Required action:
Should the word "green" occur in a line of the records, copy that line.

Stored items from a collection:
┄┄┄┄┄┄┄┄┄┄
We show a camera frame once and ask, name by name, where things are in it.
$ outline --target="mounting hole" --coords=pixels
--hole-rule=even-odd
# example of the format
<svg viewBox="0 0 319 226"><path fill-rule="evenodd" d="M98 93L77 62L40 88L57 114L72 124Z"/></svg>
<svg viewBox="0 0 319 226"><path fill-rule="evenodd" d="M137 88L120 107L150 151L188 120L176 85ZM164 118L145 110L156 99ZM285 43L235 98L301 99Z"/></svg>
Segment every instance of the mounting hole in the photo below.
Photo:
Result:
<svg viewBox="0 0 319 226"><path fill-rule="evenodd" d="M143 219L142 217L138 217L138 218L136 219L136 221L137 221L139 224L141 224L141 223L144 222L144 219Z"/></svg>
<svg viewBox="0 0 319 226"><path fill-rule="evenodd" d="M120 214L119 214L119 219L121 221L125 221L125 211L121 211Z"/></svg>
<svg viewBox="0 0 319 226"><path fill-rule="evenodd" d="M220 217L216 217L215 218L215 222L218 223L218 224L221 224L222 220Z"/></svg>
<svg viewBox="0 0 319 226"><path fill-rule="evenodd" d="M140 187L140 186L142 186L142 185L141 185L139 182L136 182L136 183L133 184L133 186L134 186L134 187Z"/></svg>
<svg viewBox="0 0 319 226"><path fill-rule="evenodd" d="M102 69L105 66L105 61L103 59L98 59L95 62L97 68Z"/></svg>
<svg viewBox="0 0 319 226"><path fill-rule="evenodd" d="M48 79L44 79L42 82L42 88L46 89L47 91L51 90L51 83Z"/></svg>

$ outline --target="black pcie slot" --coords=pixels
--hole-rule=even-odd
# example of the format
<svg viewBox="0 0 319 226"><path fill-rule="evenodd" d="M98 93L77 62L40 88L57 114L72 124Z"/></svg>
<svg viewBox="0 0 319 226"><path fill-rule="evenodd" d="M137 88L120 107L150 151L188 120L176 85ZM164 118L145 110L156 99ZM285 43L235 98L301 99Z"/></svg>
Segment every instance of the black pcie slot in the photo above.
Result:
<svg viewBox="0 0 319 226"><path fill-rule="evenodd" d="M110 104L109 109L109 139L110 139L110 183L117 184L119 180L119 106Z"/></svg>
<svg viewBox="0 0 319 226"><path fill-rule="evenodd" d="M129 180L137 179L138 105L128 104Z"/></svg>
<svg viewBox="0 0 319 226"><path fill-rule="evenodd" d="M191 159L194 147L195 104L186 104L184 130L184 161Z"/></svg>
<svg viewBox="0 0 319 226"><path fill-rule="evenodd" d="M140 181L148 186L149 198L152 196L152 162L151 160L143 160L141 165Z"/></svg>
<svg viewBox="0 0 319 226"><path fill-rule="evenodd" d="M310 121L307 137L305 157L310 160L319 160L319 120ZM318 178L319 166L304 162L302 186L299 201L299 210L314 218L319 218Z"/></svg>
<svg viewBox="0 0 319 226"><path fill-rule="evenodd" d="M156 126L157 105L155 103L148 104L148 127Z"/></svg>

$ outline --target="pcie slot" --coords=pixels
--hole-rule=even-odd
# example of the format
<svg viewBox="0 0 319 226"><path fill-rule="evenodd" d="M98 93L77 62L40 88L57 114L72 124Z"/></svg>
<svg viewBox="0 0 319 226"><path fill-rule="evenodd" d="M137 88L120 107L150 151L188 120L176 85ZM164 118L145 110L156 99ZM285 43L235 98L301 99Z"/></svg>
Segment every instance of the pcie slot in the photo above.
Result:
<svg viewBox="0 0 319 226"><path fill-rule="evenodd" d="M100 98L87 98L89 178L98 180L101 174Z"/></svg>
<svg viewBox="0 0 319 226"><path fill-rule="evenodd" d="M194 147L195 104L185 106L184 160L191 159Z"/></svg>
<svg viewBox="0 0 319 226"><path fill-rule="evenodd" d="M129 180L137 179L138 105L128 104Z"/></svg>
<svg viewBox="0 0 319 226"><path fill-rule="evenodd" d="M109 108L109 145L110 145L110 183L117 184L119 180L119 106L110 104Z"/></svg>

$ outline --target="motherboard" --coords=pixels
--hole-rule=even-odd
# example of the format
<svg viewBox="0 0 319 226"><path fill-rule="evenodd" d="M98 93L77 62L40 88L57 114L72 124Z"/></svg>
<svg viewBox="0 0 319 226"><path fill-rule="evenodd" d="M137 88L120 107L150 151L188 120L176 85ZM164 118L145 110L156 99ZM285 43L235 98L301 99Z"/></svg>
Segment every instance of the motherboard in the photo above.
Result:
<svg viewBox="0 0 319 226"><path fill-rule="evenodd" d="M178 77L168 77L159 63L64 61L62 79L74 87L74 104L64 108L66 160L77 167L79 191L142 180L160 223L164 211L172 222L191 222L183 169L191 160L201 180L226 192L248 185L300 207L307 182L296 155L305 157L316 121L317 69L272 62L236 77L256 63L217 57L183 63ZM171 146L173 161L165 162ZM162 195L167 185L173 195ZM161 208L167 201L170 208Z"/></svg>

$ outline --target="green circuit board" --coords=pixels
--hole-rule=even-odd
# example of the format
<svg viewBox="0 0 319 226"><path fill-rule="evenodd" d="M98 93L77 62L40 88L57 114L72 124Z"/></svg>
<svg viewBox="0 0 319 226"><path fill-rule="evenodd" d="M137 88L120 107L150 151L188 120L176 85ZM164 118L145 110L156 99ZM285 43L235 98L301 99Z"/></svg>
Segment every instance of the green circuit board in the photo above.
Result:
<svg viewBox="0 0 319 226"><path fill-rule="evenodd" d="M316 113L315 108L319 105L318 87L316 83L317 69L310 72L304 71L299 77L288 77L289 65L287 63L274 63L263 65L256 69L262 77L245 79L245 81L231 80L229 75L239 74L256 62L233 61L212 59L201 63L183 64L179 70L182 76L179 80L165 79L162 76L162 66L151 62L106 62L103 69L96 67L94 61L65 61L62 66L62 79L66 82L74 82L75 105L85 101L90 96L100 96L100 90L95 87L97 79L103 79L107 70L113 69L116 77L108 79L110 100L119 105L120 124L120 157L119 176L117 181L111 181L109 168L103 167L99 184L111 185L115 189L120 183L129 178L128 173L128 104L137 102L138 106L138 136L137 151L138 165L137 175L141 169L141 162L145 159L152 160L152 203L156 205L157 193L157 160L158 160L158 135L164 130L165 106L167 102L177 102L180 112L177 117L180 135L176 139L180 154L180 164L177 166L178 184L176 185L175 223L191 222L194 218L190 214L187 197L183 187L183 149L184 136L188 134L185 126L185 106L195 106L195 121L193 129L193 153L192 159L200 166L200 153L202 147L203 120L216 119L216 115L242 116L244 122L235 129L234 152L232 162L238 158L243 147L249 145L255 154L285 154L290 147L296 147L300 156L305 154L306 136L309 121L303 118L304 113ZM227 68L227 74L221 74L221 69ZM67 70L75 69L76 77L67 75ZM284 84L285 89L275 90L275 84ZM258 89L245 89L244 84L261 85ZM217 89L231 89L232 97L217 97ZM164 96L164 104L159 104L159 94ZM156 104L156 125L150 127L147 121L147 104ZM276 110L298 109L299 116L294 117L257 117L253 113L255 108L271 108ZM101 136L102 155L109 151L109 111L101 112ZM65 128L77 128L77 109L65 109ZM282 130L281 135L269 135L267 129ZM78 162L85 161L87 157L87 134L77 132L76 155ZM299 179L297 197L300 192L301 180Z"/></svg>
┄┄┄┄┄┄┄┄┄┄
The completed task:
$ outline --target="green circuit board" --coords=pixels
Segment every instance of the green circuit board in the photo above.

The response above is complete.